Les récents développements militaires au Nord-Mali révèlent l’implication déterminante du Sud-Libyen dans la logistique des mouvements rebelles touaregs. Les combattants du Front de Libération de l’Azawad (FLA) auraient établi un réseau d’approvisionnement transfrontalier reliant la Libye au Mali, en transitant par le Niger, pour soutenir leur offensive lancée fin avril visant à reprendre le contrôle de Kidal.
Le Fezzan et Oubari : des zones clés pour l’organisation logistique
Au cœur de cette stratégie se trouve la région du Fezzan, zone réputée pour son instabilité chronique et son rôle historique dans les flux illicites au Sud-Libyen. Les infrastructures du FLA se seraient implantées aux abords d’Oubari, transformant ce territoire en un centre névralgique. Ce secteur n’est pas seulement un refuge temporaire : il sert de base opérationnelle avancée, de poste de commandement et de plaque tournante pour le ravitaillement des combattants engagés au Nord-Mali.
La passe de Salvador : un carrefour sous haute surveillance
Pour acheminer hommes et matériels vers les zones de conflit, les rebelles s’appuient sur un axe transfrontalier essentiel, traversant le Niger avant d’atteindre le Nord-Mali. L’élément central de cet itinéraire est la passe de Salvador, un point de passage emblématique du désert nigérien, connu pour son rôle dans les trafics transfrontaliers.

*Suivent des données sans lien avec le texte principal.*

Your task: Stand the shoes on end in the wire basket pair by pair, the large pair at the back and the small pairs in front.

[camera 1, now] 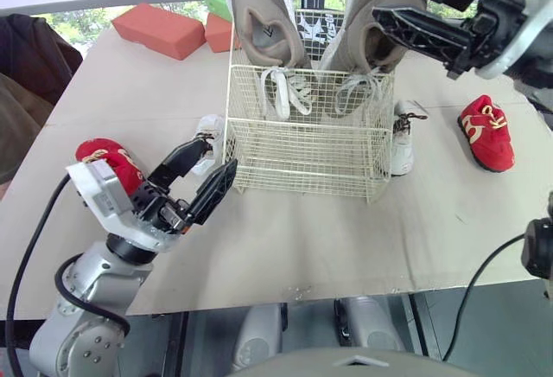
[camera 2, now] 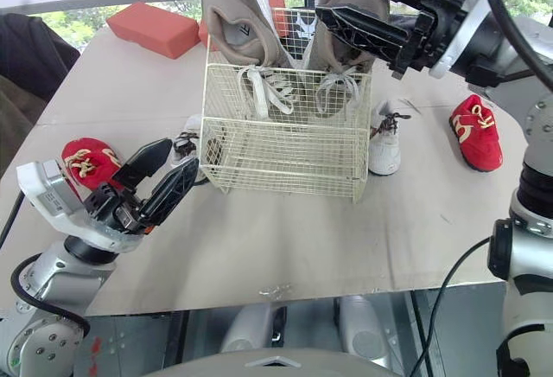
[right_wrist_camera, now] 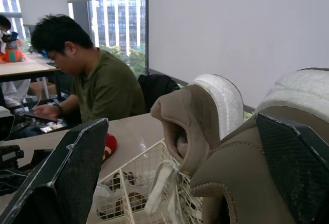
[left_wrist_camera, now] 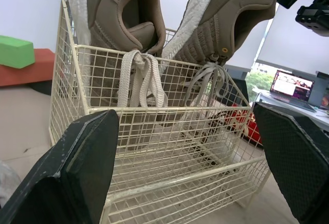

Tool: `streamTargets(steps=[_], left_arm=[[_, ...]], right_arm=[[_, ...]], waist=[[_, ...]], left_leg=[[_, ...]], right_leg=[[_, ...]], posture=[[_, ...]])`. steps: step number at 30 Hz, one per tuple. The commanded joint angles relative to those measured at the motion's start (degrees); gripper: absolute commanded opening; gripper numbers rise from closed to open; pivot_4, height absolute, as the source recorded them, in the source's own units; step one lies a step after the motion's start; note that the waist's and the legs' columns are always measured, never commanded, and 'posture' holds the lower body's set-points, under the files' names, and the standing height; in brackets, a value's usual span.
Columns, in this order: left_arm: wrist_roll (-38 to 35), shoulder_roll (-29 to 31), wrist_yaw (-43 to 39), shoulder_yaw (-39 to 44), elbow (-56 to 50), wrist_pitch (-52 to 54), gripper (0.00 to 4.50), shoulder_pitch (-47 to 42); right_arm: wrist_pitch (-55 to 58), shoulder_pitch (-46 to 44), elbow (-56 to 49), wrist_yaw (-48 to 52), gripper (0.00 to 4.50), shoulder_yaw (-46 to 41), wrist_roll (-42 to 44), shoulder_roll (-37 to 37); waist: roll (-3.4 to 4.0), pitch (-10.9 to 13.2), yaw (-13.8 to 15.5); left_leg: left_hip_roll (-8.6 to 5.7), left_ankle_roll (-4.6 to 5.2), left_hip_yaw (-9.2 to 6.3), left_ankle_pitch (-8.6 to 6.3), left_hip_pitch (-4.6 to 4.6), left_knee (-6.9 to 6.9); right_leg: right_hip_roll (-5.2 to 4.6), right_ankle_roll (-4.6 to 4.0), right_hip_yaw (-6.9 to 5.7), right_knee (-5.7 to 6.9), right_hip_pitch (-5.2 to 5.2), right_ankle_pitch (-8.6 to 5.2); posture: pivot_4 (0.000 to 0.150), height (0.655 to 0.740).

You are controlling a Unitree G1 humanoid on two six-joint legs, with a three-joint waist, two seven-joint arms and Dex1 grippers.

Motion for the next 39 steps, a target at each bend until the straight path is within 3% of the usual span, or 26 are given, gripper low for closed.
streamTargets(steps=[1,8,12,16,21,27,30,34,39], left_arm=[[-0.1,-0.1,-0.2,0.2,-2.4,-1.3,4.50,-0.4],[0.2,-0.2,-0.2,-0.2,-2.0,-1.3,4.50,-1.3],[0.4,-0.5,0.6,0.2,-2.5,-1.4,4.50,-0.5],[0.6,-0.9,1.0,0.7,-3.0,-1.6,4.50,0.7],[0.5,-0.7,1.4,1.0,-2.6,-1.6,4.50,0.6],[0.0,-0.7,4.1,2.3,-0.5,-0.9,4.50,-0.9],[-0.5,-0.7,6.7,3.9,0.8,-0.4,4.50,-1.6],[-0.7,-0.1,9.5,6.0,2.8,0.7,4.50,-1.9],[1.6,2.3,10.4,6.7,4.2,2.9,4.50,-1.4]], right_arm=[[1.4,-2.2,1.0,2.0,4.43,4.1,-0.8,2.5],[2.3,-7.4,7.1,3.9,4.43,8.5,-5.3,7.7],[2.5,-6.0,10.0,1.7,4.43,6.0,-7.2,7.5],[1.8,-4.5,10.4,-1.8,4.43,1.4,-7.4,7.4],[2.5,-2.0,6.6,-3.4,4.43,-3.0,-5.2,6.4],[-1.5,5.6,-3.8,4.5,4.43,-4.6,-2.4,4.7],[-5.3,9.5,-6.3,6.9,4.43,-2.7,-6.4,3.3],[-6.9,15.0,-11.1,8.5,4.43,-2.7,-5.6,3.1],[-9.9,17.9,-12.9,6.0,4.43,-0.3,-11.1,3.2]], waist=[[0.02,0.0,-0.1],[0.06,0.0,0.3],[0.05,0.0,0.9],[0.04,0.0,0.9],[0.13,0.1,1.1],[0.15,0.1,1.1],[0.15,0.1,1.1],[0.14,0.1,1.3],[0.14,0.1,1.5]], left_leg=[[0.00,0.00,0.09,0.00,0.01,-0.05],[0.02,-0.01,-0.07,0.00,-0.30,-0.19],[-0.10,-0.02,-0.29,0.01,-1.35,0.00],[-0.13,-0.02,-0.40,0.00,-1.55,-0.01],[-0.16,-0.02,-0.41,0.01,-1.67,-0.01],[-0.15,-0.02,-0.40,0.01,-1.94,-0.03],[-0.13,-0.01,-0.38,0.00,-1.96,-0.06],[-0.14,-0.02,-0.37,0.01,-1.93,-0.01],[-0.19,-0.02,-0.37,0.01,-1.92,0.00]], right_leg=[[0.03,0.01,0.07,0.01,-0.04,0.01],[-0.03,0.20,-0.08,-0.05,-0.31,0.14],[-0.22,0.23,-0.30,-0.04,-1.16,0.17],[-0.32,0.24,-0.44,-0.14,-1.26,0.16],[-0.30,0.24,-0.47,-0.09,-1.39,0.16],[-0.23,0.26,-0.49,-0.08,-1.64,0.15],[-0.23,0.26,-0.46,-0.08,-1.68,0.15],[-0.23,0.26,-0.46,-0.02,-1.67,0.16],[-0.20,0.26,-0.46,0.00,-1.68,0.16]], posture=[[0.150,0.7400],[0.150,0.7400],[0.150,0.7400],[0.150,0.7400],[0.150,0.7400],[0.150,0.7400],[0.150,0.7400],[0.150,0.7400],[0.150,0.7400]])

Cette route permet le transit de trois éléments cruciaux pour les opérations militaires :
- L’armement et les équipements logistiques ;
- Les ressources énergétiques, indispensables à la mobilité des colonnes motorisées dans les vastes étendues désertiques ;
- Les déplacements de combattants, qui y transitent avant de se déployer sur le front malien, puis de retourner se mettre à l’abri en Libye une fois les combats terminés.
Le Niger, un territoire sous influence armée
L’utilisation de cette voie met en lumière les interdépendances entre les différents acteurs armés de la sous-région. La partie nigérienne de cet axe, placée sous l’autorité de divers groupes locaux, impose des contraintes logistiques majeures. Pour garantir le passage de ses troupes et de ses convois, le FLA a dû négocier des accords avec ces factions, illustrant ainsi l’entrelacement des intérêts au Sahel.
Cette dynamique confirme que les succès militaires au Nord-Mali sont désormais conditionnés par des compromis pragmatiques entre les différents acteurs armés, eux-mêmes interconnectés à l’échelle régionale. Alors que les combats pour le contrôle de Kidal s’intensifient, ces éléments soulignent l’ampleur des répercussions de l’instabilité libyenne sur les foyers de tension sahéliens.